Anyway, the bittorrent side of the study reads:

  1. Determine the piece size: Typically between 256 kB and 1 MB but size can be chosen freely. They are atomic in the sense that a typical client will download a given piece from one peer only. If that peer fails to deliver the whole piece within a given time range, no integrity checks can be done, the data has to be discarded and rerequested off another peer in the swarm.

    A piece is integrity-protected by a 20B sha1 sum. So for a piece size of 256k and your payload data size of 960G, there will be roughly 3.75M sha1s in your torrent file, totalling to 75 MB.

    Had you chosen, say 4 MB, for a piece, your torrent would "only" be 4.4 MB in size but now your swarm must be more cooperative, ideally it should consist of 240k individuals each willing to serve 4 MB in one go, realistically you'd probably see something like 1k peers.

  2. Torrent structure: You can have arbitrary file/directory layouts in your torrent (each adding their name to the total size of the torrent). Short file names with a flat hierarchy will keep the torrent size down but will impede usability on the consumer's side.

    By that I mean, if you want people to continue hosting the final download result in the consumer's file system must be usable directly. Most bittorent clients will keep seeding off that directory and they're bad at tracking file renamings, moving, etc. (and I'm willing to bet that most users won't symlink 60k files off your structure into their own structure).

    Also, I found for the very same reasons you must serve raw data, i.e. something a typical tool in the domain can process directly. Delivering 60k compressed files (whilst saving a lot of bandwidth) will highly affect user-experience and swarm cooperativeness. The user will end up with 2 copies of that giant pile data, the compressed one for seeding and an uncompressed one for further use.

    Note that many torrent clients allow to selective download only a few files in a big torrent file, so users that only need 4 out of your 60k files might happily download and seed those very 4 files as long as they don't have to extract them from a much larger compressed archive of files.

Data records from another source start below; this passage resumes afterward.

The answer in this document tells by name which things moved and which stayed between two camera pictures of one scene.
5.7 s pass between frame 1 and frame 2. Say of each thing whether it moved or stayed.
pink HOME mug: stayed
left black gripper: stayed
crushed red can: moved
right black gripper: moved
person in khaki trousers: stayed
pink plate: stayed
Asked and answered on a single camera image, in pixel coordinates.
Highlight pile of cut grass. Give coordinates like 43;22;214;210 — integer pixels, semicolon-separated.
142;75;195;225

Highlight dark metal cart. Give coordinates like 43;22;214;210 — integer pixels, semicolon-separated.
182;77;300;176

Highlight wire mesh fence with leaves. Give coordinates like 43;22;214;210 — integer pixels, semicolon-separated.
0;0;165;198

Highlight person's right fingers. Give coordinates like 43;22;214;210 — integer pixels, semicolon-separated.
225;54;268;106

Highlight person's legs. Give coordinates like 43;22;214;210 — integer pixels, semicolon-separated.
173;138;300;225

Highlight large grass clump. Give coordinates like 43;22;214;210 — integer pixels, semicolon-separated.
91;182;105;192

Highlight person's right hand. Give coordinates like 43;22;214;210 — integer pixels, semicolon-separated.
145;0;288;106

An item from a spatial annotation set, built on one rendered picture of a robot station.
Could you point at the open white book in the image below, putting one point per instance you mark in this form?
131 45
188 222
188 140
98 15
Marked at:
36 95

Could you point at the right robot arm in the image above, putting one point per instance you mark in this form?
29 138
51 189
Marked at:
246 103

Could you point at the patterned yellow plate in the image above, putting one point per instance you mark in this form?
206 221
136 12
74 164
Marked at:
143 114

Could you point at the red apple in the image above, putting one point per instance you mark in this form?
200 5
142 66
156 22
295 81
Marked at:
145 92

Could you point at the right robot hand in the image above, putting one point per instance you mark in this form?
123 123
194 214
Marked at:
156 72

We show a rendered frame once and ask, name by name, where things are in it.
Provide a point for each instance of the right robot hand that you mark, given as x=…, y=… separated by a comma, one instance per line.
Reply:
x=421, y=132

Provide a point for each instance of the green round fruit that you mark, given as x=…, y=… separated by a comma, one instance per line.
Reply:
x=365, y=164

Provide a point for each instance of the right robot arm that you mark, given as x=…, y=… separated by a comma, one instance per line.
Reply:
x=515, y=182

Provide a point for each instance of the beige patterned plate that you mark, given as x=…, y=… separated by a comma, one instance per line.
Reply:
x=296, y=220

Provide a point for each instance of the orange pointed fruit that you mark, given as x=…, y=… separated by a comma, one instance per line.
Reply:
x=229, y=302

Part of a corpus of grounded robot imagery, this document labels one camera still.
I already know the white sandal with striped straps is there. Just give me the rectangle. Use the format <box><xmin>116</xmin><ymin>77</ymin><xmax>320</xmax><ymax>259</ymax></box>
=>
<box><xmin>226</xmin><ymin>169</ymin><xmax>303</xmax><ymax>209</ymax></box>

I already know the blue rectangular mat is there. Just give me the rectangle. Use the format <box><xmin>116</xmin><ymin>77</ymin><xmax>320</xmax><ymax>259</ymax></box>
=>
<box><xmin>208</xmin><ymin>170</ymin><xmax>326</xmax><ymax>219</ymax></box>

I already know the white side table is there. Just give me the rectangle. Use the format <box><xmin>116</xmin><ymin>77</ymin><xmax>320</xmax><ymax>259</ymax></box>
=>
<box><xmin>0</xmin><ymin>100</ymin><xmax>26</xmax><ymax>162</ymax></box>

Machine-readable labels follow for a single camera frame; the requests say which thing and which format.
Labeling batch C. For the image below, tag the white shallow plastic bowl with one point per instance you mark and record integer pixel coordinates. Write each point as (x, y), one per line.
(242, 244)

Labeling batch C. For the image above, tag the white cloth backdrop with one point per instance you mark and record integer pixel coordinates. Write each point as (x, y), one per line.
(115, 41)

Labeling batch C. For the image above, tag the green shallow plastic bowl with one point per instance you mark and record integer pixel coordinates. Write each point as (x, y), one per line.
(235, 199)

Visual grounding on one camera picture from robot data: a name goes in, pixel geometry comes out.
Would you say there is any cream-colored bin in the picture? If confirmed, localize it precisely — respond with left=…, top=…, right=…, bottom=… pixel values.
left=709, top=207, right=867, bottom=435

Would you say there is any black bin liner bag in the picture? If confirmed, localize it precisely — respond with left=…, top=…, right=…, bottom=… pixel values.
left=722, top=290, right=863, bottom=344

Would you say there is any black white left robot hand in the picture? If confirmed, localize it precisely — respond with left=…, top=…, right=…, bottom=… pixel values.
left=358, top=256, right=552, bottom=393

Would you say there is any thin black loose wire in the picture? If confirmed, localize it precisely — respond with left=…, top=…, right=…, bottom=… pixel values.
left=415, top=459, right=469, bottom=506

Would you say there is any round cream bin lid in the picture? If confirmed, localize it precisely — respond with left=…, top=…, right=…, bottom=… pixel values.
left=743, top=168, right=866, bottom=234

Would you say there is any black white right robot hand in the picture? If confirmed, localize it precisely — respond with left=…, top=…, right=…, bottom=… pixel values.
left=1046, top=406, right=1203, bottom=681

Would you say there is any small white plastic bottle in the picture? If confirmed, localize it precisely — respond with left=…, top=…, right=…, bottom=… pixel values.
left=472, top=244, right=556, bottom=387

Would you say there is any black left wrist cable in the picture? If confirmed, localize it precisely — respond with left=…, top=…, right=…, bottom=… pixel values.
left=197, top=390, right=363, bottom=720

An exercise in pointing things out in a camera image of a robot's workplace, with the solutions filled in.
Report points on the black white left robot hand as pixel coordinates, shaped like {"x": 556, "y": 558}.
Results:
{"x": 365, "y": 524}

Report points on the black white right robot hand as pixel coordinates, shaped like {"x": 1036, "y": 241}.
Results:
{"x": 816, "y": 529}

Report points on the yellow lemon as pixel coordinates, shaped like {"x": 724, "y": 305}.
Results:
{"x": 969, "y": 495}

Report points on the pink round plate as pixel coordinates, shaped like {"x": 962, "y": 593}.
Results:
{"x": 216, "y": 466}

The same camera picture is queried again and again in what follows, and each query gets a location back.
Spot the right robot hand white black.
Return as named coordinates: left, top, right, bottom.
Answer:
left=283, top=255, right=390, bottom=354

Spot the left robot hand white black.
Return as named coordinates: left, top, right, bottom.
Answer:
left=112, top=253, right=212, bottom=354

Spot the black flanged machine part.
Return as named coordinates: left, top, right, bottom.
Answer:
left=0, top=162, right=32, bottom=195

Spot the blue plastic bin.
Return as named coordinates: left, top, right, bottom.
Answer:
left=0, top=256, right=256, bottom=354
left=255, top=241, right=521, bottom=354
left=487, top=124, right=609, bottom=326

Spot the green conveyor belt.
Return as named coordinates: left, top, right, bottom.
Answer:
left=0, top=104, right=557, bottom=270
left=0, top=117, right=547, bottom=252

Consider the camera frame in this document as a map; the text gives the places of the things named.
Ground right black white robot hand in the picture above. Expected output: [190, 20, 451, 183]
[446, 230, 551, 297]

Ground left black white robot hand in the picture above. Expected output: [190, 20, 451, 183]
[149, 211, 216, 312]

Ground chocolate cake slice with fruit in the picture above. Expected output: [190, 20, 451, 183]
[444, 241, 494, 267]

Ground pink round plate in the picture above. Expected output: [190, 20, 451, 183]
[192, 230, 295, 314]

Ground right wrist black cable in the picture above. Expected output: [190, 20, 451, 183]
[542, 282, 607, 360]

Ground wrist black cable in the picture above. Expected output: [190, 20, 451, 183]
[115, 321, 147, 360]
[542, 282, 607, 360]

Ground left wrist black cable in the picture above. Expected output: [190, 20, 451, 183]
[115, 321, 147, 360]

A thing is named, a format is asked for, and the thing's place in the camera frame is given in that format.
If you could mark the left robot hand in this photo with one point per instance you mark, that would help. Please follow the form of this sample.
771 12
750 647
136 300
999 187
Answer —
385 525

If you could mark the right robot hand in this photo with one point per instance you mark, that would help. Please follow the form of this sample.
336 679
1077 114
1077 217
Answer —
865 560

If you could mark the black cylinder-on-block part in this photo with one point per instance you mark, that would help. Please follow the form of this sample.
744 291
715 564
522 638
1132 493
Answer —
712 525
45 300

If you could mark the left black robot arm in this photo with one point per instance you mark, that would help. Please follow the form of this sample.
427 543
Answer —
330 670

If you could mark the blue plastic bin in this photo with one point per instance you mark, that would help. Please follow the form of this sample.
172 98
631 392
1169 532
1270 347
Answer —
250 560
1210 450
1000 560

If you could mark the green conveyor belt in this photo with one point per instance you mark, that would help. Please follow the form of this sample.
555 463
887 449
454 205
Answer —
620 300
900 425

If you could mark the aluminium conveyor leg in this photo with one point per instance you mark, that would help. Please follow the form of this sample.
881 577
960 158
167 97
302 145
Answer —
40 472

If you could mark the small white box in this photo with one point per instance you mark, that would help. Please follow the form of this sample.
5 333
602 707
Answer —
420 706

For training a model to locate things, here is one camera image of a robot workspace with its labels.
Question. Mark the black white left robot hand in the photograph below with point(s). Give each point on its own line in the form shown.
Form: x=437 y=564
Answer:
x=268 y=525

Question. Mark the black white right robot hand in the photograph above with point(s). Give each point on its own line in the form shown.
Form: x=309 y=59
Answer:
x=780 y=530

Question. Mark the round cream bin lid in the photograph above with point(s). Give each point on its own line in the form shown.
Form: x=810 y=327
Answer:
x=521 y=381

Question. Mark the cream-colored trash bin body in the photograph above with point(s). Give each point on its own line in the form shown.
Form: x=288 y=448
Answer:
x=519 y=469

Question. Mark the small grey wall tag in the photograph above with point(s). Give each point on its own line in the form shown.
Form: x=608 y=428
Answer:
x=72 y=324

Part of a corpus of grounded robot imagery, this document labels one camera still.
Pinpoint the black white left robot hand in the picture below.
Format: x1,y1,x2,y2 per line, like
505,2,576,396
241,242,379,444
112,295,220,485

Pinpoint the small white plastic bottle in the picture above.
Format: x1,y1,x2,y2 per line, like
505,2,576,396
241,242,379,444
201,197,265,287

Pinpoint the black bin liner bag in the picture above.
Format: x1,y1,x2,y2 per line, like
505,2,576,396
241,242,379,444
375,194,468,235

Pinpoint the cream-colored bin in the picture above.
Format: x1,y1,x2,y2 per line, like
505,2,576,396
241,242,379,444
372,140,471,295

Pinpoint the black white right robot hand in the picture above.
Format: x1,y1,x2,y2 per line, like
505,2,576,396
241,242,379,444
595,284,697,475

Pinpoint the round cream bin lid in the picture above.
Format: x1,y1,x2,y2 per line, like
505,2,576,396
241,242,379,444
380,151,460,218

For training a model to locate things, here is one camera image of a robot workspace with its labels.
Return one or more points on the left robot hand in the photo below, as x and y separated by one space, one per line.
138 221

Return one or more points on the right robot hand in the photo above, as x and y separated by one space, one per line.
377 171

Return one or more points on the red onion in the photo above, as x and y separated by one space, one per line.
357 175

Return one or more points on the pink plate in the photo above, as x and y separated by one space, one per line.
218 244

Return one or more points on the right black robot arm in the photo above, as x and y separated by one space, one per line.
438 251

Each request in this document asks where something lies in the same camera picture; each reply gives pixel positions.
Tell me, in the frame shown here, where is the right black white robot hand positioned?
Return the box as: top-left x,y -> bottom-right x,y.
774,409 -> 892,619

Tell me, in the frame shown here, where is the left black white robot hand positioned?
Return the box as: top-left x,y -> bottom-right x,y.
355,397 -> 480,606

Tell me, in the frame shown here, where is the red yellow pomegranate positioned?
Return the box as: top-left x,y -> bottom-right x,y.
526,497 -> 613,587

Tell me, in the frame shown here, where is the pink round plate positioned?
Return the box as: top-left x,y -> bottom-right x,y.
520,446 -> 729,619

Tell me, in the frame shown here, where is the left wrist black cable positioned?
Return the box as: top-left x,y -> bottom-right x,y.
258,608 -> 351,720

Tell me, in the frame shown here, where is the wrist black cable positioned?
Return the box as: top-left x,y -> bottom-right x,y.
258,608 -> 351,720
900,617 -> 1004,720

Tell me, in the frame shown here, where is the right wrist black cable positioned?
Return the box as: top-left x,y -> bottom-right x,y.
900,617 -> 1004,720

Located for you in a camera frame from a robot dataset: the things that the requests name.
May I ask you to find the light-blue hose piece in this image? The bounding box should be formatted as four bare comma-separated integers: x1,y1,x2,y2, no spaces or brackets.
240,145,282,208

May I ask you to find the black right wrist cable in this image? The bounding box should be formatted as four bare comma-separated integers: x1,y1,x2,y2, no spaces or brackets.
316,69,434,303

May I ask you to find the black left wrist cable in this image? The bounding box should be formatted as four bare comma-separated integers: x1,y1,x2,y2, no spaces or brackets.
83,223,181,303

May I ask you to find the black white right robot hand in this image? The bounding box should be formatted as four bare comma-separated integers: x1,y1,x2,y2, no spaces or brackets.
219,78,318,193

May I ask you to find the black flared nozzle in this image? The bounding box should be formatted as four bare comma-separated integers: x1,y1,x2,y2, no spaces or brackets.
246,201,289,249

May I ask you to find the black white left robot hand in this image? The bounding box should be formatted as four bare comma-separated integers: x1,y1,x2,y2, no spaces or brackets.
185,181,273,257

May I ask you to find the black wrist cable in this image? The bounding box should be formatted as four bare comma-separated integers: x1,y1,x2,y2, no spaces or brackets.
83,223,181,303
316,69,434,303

  3. Incentivise: This is the most debatable point and I'm keen on finding more profound studies on this. There are some for the multicast case though so I will just draw some analogies here. The idea is that completely unmonetised swarms have no reason not to be selfish (i.e. they will just leech what they need off the swarm and move on).

    In theory it greatly helps to introduce some kind of currency that seeders will receive and leechers will have to pay. In practice it's hard to find the "right" currency. Multicast ecosystems use trust as a payable and better latency as a receivable. Bittorrent ecosystems might use something like a ratio watch, though I'm not sure how to convert that "ratio currency" into something useful.

Anyway, for my scenario bittorrent did not turn out practical, even though we ticked off 1. and 2. of my list.

Edit: Oh and re your vertical/horizontal issue: I found that with a carefully crafted stack (ext4, no readdir() calls, getdents() with big buffers) you can easily go up to 3M files per directory, but we recently migrated to max 32768 files per dir and prefixed dirs on the level up. However, with bittorrent you can't really control what your consumers use.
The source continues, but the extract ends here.